It’s an interesting idea. I can think of a few use cases for this. But could you say more about the automated nightly builds benefit. Now that OttoFMS has recurring scheduled deployments, what does this do differently.
if I understand the recurring schedule right, it would download the build – let’s say – every night and perform the migration regardless whether it has already run successfully before.
On the other hand I would like to be able to push a new version whenever it is ready and tested, sometimes accepted, maybe every day or even in a week. All PRODs would look for a new build every night and, if there is one, perform the migration without any further interaction.
I first thought of a feature that would orchestrate individual deployments (with a sub-deployment type = ‘alias’), and maybe SimpleQ, which I haven’t tried so far, could be of assistance here, but I like the idea of decoupling the PROD instances by letting them pull their updates – a bit like the Sparkle framework.
Yes that is correct. Most people who use recurring deployments do the exact same deployment every night.

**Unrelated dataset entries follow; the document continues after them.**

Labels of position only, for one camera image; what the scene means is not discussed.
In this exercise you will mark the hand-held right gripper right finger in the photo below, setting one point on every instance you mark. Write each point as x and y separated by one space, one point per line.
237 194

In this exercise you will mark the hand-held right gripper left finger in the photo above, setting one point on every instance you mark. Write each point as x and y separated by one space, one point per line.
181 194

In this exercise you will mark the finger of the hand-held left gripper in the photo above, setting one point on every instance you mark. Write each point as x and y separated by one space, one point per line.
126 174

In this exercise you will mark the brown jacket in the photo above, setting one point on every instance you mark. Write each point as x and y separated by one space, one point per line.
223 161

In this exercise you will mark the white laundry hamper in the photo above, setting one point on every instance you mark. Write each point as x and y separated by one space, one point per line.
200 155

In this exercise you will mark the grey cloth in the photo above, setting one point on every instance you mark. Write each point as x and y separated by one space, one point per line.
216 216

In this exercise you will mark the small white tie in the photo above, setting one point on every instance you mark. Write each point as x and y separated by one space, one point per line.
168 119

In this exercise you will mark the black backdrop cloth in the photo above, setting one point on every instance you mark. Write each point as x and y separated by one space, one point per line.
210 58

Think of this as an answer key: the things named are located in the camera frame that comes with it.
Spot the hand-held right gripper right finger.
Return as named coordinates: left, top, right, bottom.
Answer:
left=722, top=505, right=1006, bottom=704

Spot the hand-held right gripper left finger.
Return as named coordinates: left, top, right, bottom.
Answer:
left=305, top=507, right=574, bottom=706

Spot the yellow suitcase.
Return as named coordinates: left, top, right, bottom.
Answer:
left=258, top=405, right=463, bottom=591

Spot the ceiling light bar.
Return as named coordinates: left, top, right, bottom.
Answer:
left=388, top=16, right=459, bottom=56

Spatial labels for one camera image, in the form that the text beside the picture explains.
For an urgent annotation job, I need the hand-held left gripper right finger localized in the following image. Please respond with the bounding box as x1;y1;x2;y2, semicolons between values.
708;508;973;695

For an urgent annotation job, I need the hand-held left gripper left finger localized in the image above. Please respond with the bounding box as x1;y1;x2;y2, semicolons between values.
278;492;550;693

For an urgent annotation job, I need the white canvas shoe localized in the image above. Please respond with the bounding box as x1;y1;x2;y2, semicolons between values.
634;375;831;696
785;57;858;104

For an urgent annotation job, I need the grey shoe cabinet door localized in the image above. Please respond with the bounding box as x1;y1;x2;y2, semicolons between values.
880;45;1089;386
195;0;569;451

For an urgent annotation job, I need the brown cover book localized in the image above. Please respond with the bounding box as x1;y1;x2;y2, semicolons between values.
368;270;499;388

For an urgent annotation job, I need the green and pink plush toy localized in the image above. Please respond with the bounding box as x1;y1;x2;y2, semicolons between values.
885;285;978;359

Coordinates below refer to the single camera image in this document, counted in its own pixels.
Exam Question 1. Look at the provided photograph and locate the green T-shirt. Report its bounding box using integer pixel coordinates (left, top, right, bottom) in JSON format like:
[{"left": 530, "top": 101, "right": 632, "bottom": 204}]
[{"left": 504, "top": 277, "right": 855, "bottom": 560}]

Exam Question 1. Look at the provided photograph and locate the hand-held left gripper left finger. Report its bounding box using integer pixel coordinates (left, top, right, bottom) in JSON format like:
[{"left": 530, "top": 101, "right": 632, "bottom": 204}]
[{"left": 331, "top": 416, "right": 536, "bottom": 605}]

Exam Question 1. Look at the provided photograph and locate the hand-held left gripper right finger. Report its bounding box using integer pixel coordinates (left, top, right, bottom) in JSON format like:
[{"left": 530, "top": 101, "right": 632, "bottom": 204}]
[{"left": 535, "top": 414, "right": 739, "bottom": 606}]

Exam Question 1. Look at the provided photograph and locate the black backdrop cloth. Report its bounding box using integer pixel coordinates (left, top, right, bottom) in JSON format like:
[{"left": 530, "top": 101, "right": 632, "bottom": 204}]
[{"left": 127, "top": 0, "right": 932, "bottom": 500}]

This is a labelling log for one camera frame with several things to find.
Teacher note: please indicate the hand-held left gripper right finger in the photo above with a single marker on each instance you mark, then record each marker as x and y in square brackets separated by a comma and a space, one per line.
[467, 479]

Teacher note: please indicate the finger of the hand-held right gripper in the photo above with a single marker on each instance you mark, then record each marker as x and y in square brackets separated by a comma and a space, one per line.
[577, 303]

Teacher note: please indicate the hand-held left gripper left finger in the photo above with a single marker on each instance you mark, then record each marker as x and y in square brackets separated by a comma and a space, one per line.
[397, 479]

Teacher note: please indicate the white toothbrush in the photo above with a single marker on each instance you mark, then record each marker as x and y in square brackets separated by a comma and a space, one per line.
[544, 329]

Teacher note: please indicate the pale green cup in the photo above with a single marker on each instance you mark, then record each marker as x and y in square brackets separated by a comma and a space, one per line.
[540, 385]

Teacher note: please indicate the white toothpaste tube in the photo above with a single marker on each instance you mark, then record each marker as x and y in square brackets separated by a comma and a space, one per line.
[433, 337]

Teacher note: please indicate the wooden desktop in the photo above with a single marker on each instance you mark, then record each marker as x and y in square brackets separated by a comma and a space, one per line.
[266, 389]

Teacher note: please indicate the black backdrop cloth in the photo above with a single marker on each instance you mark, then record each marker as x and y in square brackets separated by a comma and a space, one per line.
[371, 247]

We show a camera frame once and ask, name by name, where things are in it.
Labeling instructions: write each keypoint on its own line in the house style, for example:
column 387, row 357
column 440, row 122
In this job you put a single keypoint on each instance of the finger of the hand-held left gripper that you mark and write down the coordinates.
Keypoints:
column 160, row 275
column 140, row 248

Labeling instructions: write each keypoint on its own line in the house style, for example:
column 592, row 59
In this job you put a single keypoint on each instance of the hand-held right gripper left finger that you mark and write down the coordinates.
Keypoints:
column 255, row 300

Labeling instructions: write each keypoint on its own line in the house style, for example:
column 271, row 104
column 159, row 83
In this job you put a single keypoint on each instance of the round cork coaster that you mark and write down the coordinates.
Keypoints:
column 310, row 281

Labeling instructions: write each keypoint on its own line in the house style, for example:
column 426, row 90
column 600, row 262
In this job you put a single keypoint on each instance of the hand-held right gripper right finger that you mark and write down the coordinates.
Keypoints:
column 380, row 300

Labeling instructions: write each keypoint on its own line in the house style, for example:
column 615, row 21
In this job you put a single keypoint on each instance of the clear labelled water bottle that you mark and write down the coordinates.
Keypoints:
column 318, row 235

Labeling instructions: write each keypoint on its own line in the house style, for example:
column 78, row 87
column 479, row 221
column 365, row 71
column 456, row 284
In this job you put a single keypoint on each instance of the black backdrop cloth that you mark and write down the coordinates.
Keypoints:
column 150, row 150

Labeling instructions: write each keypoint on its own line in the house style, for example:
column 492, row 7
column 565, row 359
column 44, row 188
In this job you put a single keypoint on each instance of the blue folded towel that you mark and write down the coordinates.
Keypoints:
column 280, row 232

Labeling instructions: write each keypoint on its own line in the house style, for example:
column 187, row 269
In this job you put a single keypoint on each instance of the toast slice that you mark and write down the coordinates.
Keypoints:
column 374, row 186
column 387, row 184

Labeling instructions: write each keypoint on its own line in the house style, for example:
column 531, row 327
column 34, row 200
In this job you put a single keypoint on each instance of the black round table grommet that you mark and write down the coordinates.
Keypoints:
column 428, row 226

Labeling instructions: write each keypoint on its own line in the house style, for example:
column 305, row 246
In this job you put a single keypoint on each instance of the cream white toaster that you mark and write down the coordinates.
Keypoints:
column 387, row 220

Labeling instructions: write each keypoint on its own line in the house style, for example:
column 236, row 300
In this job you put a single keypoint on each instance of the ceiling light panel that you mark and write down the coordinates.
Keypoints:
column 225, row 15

We are pretty far along a auto-updating FileMaker application path. If you look at OttoDeploy for example, it knows how to update itself. But it is done at the Application level not the Server level.
We don’t use the presence of the Manifest file as the signal, but a separate JSON file that tracks what version can be updated to what other versions. This is similar to Sparkle does it.
We are planning on incorporate this into the build process so that a build can be published to a URL with a versions.json. or something similar.
I can see how something like this might be useful at the server level. But there are a lot of details. For example, Sub deployments are atomic, they can either revert or succeed, And if they fail they can abort the rest of the deployment. If some work and some don’t should that be counted as finished? And new identical deployments fail? If so how do you retry the others.
The build does not define the deployment. The build defines the source. You could do lots of different deployments or sub-deployments with the same build. This is a key part of our support for multi-tennant use cases. The same build is used for a many sub-deployments, one for each set of customer files on a server.
Given all that I feel like the application files should know what version they are and be able to check for updates and trigger deployments.
You are absolutely right that a proper auto-update function should be part of the application, especially if it is vertical – but for all the other cases, I would love to have the simplicity of OttoFMS as a simple way. I originally wanted to ask during the “pass build information inside a clone” hack the other day if we could somehow store custom payload in the manifest that then can be passed as parameter to the post-deployment script.
What do you think of the idea of having ‘expert settings’ in form of a simple text field where additional deployment settings can be made using JSON/YAML or simple INI-style text? Experimental or very specific features, for field-testing new ones, without a GUI for each setting, and without any guarantees or support
I am pretty sure, that there are already a ton of interesting ideas that fall into that ‘yes, but…’ category.